Emmenbrücke steigt ab – und will künftig ein Team mit dem Herz am rechten Fleck

Emmenbrücke steht nach der 1:2-Niederlage gegen Hergiswil als Absteiger in die 2. Liga fest. Doch auch für die Nidwaldner, die bald einen neuen Präsidenten bekommen, wird es richtig eng.
Der Hergiswiler Marco Schuler (rechts) ist dem Emmenbrücker Alban Selmanaj einen Schritt voraus.
Foto: Boris Bürgisser (Emmen, 30. 5. 2026)

Die Negativspirale dreht sich weiter, der FC Emmenbrücke nimmt schon wieder den Fahrstuhl nach unten. Zwei Jahre nach dem Abstieg in die 2. Liga interregional kommt es bereits zur nächsten Relegation.
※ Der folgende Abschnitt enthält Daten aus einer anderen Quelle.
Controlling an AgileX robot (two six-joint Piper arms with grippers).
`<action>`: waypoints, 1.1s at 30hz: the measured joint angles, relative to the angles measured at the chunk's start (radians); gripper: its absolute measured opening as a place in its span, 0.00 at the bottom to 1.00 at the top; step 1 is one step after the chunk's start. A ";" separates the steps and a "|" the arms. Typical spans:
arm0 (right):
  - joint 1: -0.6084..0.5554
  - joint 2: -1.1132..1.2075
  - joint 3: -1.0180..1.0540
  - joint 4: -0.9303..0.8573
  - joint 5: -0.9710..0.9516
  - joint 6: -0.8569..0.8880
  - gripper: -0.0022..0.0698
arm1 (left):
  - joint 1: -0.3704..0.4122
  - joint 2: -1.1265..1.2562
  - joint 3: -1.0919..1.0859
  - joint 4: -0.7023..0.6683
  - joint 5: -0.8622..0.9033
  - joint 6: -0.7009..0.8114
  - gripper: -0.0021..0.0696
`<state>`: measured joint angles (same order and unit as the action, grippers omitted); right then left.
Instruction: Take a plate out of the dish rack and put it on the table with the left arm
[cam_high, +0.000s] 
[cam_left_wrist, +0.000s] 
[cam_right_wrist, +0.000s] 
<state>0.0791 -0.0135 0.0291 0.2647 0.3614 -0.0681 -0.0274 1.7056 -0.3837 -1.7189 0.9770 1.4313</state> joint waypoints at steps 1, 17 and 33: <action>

Aufgrund der 1:2-Heimniederlage im Spiel der letzten Hoffnung gegen Hergiswil ist das rettende Ufer für das neue Schlusslicht ausser Reichweite geraten. «Wer steigt schon gerne ab», sagt Trainer André Grüter, «doch es kann für uns auch ein Neuanfang sein. Wir möchten eine Mannschaft aufbauen, die das Herz am rechten Fleck hat.»